What you have to do: Exactly the lines from the opening of the data through the line containing "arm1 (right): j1" should be reproduced, please, with nothing added.

═══

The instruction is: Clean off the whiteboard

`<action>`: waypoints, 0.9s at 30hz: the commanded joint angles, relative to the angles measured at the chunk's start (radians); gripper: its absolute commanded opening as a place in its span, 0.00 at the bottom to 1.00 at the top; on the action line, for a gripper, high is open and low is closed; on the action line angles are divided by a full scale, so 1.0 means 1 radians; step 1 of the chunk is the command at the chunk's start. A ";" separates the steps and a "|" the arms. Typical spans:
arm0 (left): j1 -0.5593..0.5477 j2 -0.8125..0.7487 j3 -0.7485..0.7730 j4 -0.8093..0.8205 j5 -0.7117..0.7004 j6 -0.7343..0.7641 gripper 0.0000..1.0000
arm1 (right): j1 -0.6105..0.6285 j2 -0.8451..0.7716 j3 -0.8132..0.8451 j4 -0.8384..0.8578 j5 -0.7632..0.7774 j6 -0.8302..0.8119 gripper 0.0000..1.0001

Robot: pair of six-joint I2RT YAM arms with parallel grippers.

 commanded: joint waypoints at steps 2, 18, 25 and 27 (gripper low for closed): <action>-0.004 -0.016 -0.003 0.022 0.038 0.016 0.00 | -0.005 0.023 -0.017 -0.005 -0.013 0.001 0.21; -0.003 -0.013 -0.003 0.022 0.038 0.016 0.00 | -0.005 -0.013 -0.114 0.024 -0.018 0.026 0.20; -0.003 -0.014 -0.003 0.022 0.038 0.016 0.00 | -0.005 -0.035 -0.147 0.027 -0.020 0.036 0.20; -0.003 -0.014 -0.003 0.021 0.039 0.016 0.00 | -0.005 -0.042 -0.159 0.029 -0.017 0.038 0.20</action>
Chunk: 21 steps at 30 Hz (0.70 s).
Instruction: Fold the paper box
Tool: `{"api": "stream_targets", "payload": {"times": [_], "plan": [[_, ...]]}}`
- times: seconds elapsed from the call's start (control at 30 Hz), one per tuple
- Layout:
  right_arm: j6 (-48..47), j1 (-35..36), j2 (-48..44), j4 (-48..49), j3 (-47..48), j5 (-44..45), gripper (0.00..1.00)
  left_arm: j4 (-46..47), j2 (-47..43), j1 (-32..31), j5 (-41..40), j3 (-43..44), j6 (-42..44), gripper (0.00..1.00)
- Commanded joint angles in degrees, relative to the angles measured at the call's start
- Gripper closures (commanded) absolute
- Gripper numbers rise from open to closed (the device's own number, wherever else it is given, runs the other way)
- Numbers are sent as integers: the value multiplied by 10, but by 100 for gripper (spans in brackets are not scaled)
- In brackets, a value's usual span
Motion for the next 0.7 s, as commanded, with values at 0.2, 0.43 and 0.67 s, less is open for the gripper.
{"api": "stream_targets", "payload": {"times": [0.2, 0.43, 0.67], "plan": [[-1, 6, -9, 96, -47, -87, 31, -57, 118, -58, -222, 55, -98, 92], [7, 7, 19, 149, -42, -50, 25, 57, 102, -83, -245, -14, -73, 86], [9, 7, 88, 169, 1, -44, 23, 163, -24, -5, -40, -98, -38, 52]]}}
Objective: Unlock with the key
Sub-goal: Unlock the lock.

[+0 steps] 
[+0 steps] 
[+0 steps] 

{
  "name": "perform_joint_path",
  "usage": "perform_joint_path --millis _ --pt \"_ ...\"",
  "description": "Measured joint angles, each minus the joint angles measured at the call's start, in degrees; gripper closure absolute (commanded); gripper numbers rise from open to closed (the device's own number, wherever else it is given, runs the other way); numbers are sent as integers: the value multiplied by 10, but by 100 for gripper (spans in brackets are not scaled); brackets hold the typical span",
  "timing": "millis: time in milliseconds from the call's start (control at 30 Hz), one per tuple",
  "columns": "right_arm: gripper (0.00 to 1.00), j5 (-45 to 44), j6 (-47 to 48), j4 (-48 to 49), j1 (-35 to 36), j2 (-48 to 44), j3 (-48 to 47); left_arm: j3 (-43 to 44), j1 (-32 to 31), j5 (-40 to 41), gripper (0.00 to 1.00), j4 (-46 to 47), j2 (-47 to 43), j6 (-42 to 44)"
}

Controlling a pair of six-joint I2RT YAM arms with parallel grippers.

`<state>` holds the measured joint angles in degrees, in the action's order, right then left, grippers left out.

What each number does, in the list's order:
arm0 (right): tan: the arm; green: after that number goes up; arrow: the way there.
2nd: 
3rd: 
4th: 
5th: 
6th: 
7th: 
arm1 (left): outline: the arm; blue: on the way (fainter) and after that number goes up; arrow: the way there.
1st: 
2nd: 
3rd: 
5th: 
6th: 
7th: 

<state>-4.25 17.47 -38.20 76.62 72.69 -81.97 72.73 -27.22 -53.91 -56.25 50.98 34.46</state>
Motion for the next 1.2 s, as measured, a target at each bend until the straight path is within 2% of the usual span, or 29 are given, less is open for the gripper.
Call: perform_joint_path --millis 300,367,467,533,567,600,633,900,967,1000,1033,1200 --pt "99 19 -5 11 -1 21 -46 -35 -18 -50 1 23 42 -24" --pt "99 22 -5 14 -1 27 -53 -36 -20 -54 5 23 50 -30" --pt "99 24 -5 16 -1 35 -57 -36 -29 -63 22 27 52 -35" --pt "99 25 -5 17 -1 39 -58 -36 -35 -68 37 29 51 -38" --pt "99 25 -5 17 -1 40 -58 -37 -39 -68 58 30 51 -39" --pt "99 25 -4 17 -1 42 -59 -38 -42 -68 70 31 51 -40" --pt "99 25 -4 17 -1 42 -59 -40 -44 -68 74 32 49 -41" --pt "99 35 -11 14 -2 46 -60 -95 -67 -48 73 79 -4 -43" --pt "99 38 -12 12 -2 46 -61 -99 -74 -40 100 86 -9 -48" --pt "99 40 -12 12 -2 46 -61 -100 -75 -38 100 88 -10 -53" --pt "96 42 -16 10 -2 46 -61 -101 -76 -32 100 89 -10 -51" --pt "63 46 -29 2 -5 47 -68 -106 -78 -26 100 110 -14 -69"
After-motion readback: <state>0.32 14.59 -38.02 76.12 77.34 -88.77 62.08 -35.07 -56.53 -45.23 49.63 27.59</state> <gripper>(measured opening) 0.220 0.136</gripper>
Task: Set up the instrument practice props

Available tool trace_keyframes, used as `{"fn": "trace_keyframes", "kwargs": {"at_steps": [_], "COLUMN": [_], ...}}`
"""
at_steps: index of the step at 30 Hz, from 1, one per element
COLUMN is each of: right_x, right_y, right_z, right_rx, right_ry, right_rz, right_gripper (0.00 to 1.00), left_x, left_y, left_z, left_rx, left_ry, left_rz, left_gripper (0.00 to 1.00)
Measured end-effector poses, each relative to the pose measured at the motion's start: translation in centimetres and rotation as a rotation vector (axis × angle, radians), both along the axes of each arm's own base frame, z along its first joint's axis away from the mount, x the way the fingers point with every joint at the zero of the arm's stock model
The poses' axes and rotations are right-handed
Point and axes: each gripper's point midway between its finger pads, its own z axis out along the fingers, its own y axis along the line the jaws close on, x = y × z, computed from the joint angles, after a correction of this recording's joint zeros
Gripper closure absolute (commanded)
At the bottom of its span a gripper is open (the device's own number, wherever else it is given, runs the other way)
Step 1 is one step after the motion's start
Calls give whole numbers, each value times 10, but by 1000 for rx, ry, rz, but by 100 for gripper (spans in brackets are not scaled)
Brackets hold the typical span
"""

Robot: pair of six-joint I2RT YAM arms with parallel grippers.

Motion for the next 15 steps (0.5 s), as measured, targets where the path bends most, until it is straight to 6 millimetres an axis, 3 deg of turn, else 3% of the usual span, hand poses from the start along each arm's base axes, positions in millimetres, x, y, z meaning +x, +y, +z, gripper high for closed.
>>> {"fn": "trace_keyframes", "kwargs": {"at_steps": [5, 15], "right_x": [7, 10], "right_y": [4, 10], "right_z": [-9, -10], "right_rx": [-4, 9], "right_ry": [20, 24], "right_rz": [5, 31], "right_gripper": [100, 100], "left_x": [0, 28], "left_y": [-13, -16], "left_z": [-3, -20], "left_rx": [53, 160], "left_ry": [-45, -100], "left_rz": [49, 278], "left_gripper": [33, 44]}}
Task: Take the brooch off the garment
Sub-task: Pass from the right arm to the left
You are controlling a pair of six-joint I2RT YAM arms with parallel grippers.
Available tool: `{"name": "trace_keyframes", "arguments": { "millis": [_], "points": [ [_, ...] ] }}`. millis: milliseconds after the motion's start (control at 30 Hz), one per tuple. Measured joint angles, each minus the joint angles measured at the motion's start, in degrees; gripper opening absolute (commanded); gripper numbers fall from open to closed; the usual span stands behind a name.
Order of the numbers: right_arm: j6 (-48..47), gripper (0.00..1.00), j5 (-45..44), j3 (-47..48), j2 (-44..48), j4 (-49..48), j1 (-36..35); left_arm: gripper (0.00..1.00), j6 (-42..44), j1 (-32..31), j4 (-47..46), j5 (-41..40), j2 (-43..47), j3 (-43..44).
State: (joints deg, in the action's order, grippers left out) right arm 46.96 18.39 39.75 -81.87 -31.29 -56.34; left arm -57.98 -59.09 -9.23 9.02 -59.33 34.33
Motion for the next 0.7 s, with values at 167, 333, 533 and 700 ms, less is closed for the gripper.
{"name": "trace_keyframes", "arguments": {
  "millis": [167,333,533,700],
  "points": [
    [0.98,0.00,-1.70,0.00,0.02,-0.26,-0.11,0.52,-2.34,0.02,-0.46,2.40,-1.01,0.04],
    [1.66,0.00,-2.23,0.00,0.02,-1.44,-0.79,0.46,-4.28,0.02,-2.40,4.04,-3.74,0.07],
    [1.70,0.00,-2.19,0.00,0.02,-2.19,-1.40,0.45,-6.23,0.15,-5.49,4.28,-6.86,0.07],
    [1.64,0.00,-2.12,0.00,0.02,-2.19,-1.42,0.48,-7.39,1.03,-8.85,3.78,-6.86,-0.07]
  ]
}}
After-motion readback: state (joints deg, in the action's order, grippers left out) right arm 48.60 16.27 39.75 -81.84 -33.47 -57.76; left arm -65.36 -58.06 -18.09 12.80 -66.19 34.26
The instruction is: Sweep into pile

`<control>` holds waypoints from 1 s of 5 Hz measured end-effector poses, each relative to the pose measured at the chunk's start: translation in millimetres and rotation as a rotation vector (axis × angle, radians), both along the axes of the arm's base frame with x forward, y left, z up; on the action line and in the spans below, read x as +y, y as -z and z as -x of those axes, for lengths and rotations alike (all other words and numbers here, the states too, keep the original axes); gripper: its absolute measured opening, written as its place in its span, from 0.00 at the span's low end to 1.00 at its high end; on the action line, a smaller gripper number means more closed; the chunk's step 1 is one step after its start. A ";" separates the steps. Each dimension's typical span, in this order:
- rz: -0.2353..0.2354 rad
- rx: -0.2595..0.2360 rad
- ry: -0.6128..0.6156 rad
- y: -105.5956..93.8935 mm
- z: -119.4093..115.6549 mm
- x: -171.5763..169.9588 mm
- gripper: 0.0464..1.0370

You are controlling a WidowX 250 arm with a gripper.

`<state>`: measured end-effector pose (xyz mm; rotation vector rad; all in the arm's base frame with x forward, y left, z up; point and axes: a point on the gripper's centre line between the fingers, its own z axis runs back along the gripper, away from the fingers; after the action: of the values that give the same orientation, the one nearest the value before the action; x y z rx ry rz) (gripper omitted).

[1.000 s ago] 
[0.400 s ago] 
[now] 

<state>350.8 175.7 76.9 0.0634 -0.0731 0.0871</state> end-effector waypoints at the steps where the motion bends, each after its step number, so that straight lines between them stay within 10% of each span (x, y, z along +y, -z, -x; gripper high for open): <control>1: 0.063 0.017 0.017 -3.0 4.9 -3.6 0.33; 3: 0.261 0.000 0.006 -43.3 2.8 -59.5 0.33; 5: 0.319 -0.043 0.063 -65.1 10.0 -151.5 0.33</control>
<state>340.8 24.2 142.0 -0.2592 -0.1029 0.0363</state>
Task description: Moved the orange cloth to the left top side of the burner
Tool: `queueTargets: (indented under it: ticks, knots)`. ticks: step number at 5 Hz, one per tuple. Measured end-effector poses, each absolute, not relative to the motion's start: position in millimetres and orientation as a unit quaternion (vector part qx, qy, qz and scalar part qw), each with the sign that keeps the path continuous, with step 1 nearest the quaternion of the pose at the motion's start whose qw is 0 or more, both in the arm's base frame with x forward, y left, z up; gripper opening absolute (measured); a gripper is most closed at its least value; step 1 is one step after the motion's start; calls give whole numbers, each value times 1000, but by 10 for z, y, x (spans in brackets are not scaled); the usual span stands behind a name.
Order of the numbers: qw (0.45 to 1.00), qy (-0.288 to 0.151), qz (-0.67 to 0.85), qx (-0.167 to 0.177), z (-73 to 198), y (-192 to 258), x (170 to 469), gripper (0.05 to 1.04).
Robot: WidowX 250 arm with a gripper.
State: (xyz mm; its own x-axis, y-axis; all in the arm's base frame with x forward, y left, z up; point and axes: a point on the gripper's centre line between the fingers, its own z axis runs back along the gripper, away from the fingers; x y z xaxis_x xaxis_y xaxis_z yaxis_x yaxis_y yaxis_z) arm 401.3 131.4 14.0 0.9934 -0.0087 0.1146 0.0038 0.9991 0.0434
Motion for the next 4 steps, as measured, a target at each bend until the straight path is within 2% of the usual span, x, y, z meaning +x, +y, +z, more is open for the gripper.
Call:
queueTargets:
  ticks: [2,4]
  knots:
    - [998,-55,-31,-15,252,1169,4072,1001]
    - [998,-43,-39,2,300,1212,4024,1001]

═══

Solution:
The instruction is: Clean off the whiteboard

`<action>`: waypoints, 0.9s at 30hz: the commanded joint angles, relative to the angles measured at the chunk's start (radians); gripper: its absolute commanded opening as a place in its span, 0.00 at the bottom to 1.00 at the top; on the action line, for a gripper, high is open and low is closed; on the action line angles are divided by a full scale, so 1.0 means 1 radians; step 1 of the chunk is the command at the chunk's start. A ";" separates the steps and a "|" the arms. Typical spans:
arm0 (left): j1 -0.5593..0.5477 j2 -0.8125..0.7487 j3 -0.7485..0.7730 j4 -0.8093..0.8205 j5 -0.7117..0.7004 j6 -0.7343..0.7641 gripper 0.0000..1.0000
arm1 (right): j1 -0.6105..0.6285 j2 -0.8451..0.7716 j3 -0.8132..0.8451 j4 -0.8384..0.8578 j5 -0.7632..0.7774 j6 -0.8302..0.8119 gripper 0.0000..1.0001

That is the complete answer.